By Kimberly Parker, special correspondent for Cross-check

[Editor's Note: I recently forced students in my Seminar on Science Writing at Stevens Institute of Technology to write short responses to my book The End of War. Kimberly Parker, a sophomore majoring in mathematics, submitted the following essay, which so impressed and heartened me that I'm sharing it with readers of this blog. John Horgan]

Our class was recently asked whether or not we felt particle physics research should receive public funding. The majority of us were opposed, our reasons being that such research has no practical value. An instrument as sophisticated and expensive as a particle collider is surely a waste of a nation's resources.

So it might come as a surprise that plans to build a synchrotron particle collider in Jordan have received overwhelming support from countries in the Middle East, including Iran, Pakistan, the Palestinian Authority and Israel. Scientific discovery is not the only goal being pursued. Those involved hope that this installation, appropriately dubbed SESAME (for Synchrotron-Light for Experimental Science and Applications in the Middle East), will open lines of communication between countries that would not normally work together, and possibly inspire peace.

In John Horgan’s The End of War, he argues that war can be eradicated by simply choosing peace. To support his argument he cites Muzafer Sherif’s famous Robbers Cave Experiment, in which twenty-two fifth-grade boys in a camp were divided into two groups, Rattlers and Eagles, and kept apart for a week, each group growing suspicious of the "others."

When brought together to compete in games, the groups were alarmingly violent toward one another, having been “manipulated into hating and fighting." However, once the groups were presented with problems that could only be solved by cooperating with one another, the violence ceased, and they eventually became friends. Sherif saw these interactions as evidence that "traditionally hostile groups can overcome their differences if they are bound together by [a common goal]."

This idea inspired Stanford University physicist Herman Winick more than a decade ago to suggest the synchrotron being dismantled in Germany be sent to the Middle East instead of being scrapped. In the same way that the boys in Sherif’s experiment could only rent a movie if everyone contributed money, a project as expensive as SESAME can only be achieved with funding from multiple countries.

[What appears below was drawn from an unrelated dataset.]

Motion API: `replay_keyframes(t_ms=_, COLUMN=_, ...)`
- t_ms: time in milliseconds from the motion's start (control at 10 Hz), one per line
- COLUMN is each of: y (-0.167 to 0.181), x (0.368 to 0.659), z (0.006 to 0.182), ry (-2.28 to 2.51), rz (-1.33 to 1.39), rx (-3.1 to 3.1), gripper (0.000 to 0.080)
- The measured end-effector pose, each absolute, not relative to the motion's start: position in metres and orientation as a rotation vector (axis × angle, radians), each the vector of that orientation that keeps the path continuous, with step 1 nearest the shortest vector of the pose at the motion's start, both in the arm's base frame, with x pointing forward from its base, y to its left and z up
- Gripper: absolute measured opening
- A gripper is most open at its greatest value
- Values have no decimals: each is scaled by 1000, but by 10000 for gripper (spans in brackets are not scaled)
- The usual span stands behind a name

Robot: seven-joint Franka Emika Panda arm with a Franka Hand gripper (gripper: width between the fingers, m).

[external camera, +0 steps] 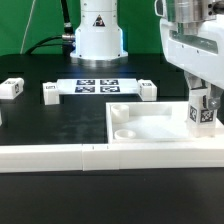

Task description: Assemble one leg

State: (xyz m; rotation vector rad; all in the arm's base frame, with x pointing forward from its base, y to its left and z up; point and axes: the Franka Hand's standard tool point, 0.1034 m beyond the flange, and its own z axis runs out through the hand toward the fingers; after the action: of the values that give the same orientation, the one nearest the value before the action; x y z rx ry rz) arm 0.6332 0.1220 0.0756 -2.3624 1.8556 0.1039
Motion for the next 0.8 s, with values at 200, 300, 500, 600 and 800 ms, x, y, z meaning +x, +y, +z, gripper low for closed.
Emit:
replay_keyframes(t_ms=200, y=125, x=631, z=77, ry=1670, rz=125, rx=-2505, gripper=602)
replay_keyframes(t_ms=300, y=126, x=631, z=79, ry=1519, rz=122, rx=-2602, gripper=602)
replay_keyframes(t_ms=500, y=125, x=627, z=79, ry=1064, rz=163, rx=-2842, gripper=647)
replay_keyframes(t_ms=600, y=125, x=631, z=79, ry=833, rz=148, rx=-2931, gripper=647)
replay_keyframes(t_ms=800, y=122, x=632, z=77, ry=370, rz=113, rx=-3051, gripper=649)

As of 2012, Iran, Israel, Jordan and Turkey have agreed to make contributions of $5 million each to fund the project, which will be based in Jordan and is expected to open in 2015. Pakistan and the Palestinian Authority are willing to give $5 million and $2 million respectively, and Egypt and the United States are both considering making contributions. The project has also been donated spare parts from a number of countries following Germany’s example, and has received funding from the European Union (Science Diplomacy).

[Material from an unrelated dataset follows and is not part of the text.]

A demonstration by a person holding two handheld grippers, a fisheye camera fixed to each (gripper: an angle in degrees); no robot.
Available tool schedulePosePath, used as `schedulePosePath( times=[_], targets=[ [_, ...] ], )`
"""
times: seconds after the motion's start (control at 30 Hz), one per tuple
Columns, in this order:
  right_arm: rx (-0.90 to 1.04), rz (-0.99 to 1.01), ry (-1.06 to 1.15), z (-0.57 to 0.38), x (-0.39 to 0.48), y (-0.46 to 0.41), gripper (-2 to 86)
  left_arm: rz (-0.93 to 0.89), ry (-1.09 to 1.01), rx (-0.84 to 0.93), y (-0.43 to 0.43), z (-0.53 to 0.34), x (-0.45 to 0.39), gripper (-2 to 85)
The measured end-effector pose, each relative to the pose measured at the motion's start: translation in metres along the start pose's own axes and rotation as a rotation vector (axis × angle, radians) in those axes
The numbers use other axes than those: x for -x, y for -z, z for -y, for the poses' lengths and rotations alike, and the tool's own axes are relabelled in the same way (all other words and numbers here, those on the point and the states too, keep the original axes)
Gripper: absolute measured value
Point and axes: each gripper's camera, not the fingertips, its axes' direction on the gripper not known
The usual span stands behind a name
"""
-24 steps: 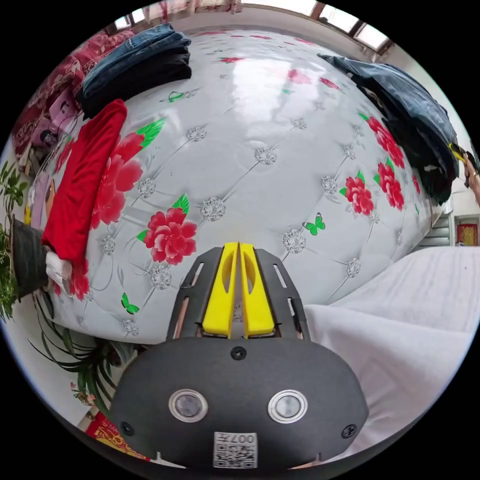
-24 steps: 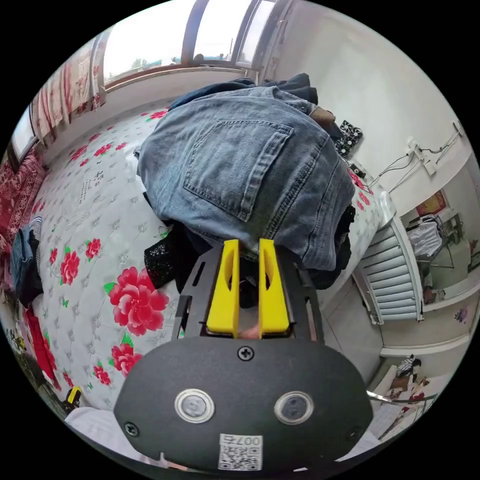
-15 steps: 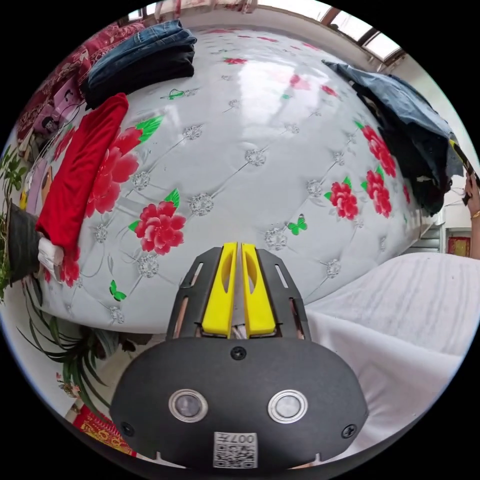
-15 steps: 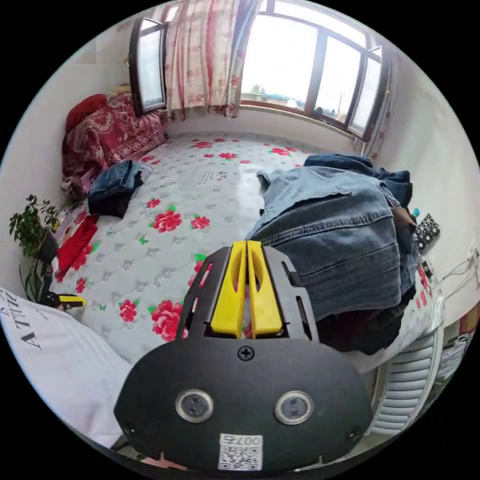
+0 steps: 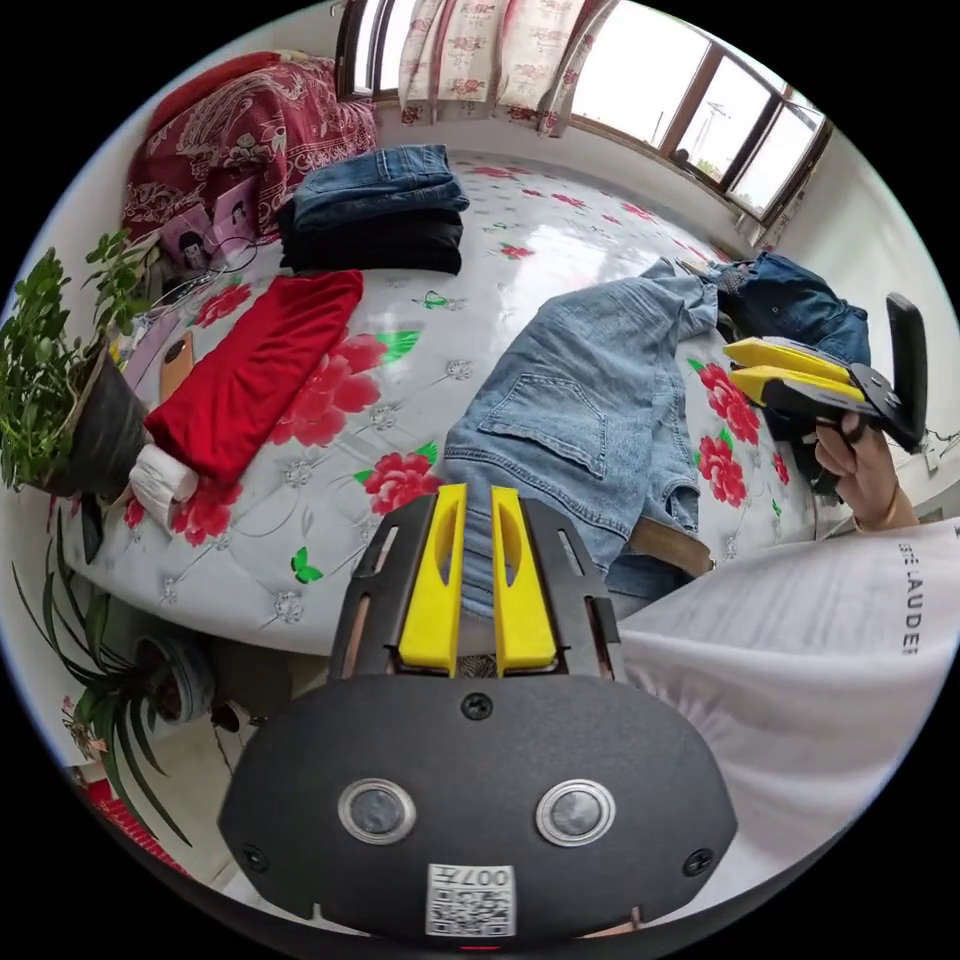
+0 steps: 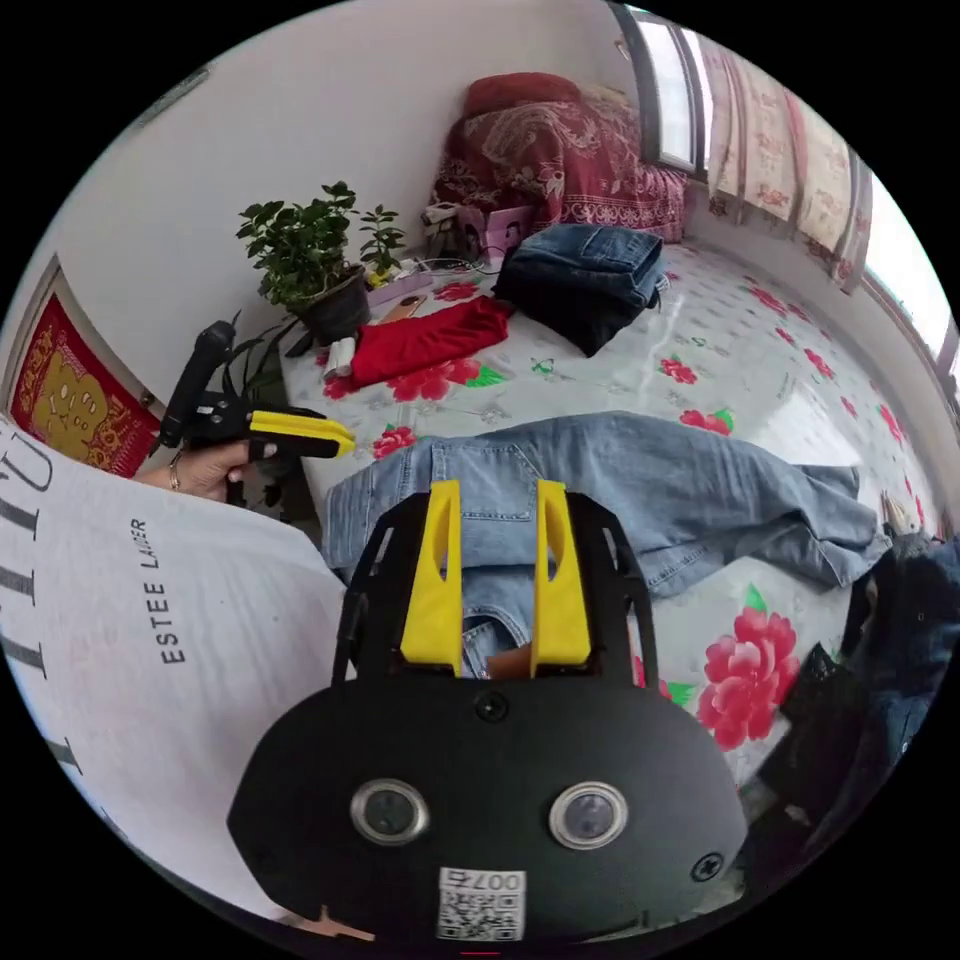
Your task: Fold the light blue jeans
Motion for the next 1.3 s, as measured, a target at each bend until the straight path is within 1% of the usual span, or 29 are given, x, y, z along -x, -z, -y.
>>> schedulePosePath(
  times=[0.07,0.1,0.17,0.27,0.3,0.33,0.37,0.47,0.53,0.57,0.6,0.63,0.67,0.7,0.77,0.8,0.83,0.9,0.93,0.97,1.0,1.03,1.07,1.1,1.13,1.17,1.2,1.23,1.3],
  targets=[
    [-0.004,-0.047,-0.228,-0.03,-0.052,0.009,8.6,-0.008,-0.02,-0.001,0.006,-0.009,0.003,6.0],
    [-0.003,-0.04,-0.291,-0.04,-0.065,0.01,8.9,-0.026,-0.055,-0.003,0.008,-0.012,0.0,6.4],
    [-0.001,-0.002,-0.511,-0.085,-0.108,0.013,10.1,-0.063,-0.118,-0.003,0.008,-0.01,-0.013,7.1],
    [0.029,0.017,-0.662,-0.131,-0.132,0.007,10.7,-0.15,-0.302,-0.002,-0.003,0.004,-0.056,8.3],
    [0.042,0.02,-0.676,-0.137,-0.134,0.004,10.8,-0.186,-0.389,0.017,-0.013,0.011,-0.077,9.1],
    [0.067,0.04,-0.697,-0.145,-0.136,-0.003,10.8,-0.198,-0.434,0.032,-0.019,0.015,-0.088,9.6],
    [0.08,0.067,-0.703,-0.148,-0.138,-0.011,10.8,-0.196,-0.522,0.078,-0.036,0.021,-0.107,10.6],
    [0.096,0.128,-0.681,-0.139,-0.139,-0.031,10.4,-0.046,-0.706,0.279,-0.093,0.029,-0.136,10.3],
    [0.139,0.148,-0.657,-0.128,-0.14,-0.048,10.0,-0.076,-0.747,0.314,-0.106,0.031,-0.136,7.2],
    [0.192,0.154,-0.635,-0.119,-0.141,-0.062,9.7,-0.111,-0.733,0.344,-0.104,0.038,-0.131,4.4],
    [0.219,0.154,-0.626,-0.116,-0.142,-0.068,9.5,-0.138,-0.684,0.334,-0.095,0.046,-0.12,1.6],
    [0.273,0.149,-0.611,-0.11,-0.143,-0.081,9.0,-0.171,-0.669,0.326,-0.09,0.049,-0.113,1.1],
    [0.292,0.072,-0.595,-0.105,-0.143,-0.083,8.0,-0.259,-0.628,0.313,-0.077,0.058,-0.095,0.3],
    [0.297,0.053,-0.568,-0.102,-0.143,-0.083,7.3,-0.338,-0.565,0.284,-0.062,0.069,-0.072,0.0],
    [0.346,0.054,-0.49,-0.093,-0.142,-0.089,4.8,-0.438,-0.448,0.213,-0.034,0.09,-0.028,-0.4],
    [0.352,0.06,-0.467,-0.09,-0.141,-0.088,4.2,-0.478,-0.365,0.151,-0.014,0.106,0.006,-0.5],
    [0.345,0.082,-0.418,-0.082,-0.136,-0.085,3.0,-0.484,-0.326,0.113,-0.002,0.115,0.023,-0.5],
    [0.266,0.213,-0.326,-0.065,-0.12,-0.071,1.9,-0.404,-0.224,-0.021,0.045,0.153,0.089,-0.6],
    [0.206,0.281,-0.257,-0.048,-0.104,-0.059,1.6,-0.376,-0.206,-0.05,0.057,0.164,0.104,-0.6],
    [0.153,0.331,-0.149,-0.029,-0.084,-0.046,1.3,-0.308,-0.173,-0.099,0.079,0.188,0.13,-0.5],
    [0.131,0.36,-0.091,-0.019,-0.073,-0.041,1.3,-0.231,-0.132,-0.155,0.1,0.211,0.153,-0.2],
    [0.09,0.413,0.012,0.001,-0.052,-0.031,1.3,-0.194,-0.102,-0.186,0.109,0.223,0.164,-0.1],
    [0.057,0.453,0.099,0.018,-0.033,-0.024,1.4,-0.136,-0.01,-0.238,0.124,0.243,0.185,0.5],
    [0.057,0.458,0.134,0.026,-0.026,-0.022,1.6,-0.084,0.055,-0.271,0.133,0.262,0.201,1.3],
    [0.094,0.459,0.202,0.038,-0.014,-0.024,2.0,-0.051,0.066,-0.274,0.134,0.27,0.205,2.0],
    [0.146,0.446,0.247,0.044,-0.011,-0.029,2.5,0.028,0.093,-0.256,0.131,0.284,0.212,3.1],
    [0.165,0.43,0.251,0.044,-0.013,-0.031,2.7,0.105,0.124,-0.217,0.122,0.291,0.218,4.0],
    [0.187,0.39,0.222,0.039,-0.025,-0.034,3.1,0.135,0.138,-0.194,0.117,0.293,0.221,4.1],
    [0.182,0.343,0.094,0.022,-0.062,-0.034,3.6,0.193,0.2,-0.165,0.097,0.273,0.237,4.0]
  ],
)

Being willing to fund the project is one thing, but can delegates from these nations, some of which have no diplomatic relations, actually work together in the same room? Despite the hostility between countries, the "atmosphere [in preparatory meetings] was amazingly calm and businesslike" (BBC). Scientists in this region have simply decided to forget their political differences in order to pursue their research. Can the "bridges of trust" built between these scientists have an effect on the entire region? Can scientific collaboration inspire peace?

If SESAME is a success, it will not be the first time scientific research has been used to improve international relations. CERN was established in the aftermath of World War Two, with the goal of rebuilding European science while inspiring peaceful collaboration between formerly warring nations. Throughout the Cold War, the East and West were able to maintain contact through CERN by focusing on pure research, excluding military science, and welcoming scientists from all countries. Today, scientists from over 100 nations have joined CERN, and it has inspired a number of similar projects around the world (Public Service Europe). SESAME will be the first in the Middle East.

Just as the hostility between the Rattlers and Eagles at Robbers Cave dissolved in favor of cooperation, political differences in the Middle East are being ignored in favor of pursuing shared goals. The plans to promote peace and solidarity through scientific cooperation began in 1995 with a meeting in Egypt between the Egyptian Minister of Higher Education, and Eliezer Rabinovici, of MESC and Hebrew University in Israel (Science Diplomacy). Since then, SESAME has helped to foster relationships between scientists from multiple regions, and its completion is now a tangible possibility. These nations have achieved a great deal by simply choosing to cooperate in order to pursue what they could not on their own.

At this point, it does not matter whether or not SESAME produces world-changing research, as it has already done a remarkable amount of good in the region. Pursuing this common goal has inspired meetings between nations in spite of political tension, and the completion of this project may be an enormous step in choosing peace. So, is providing funding for this project a waste of the United States’ resources?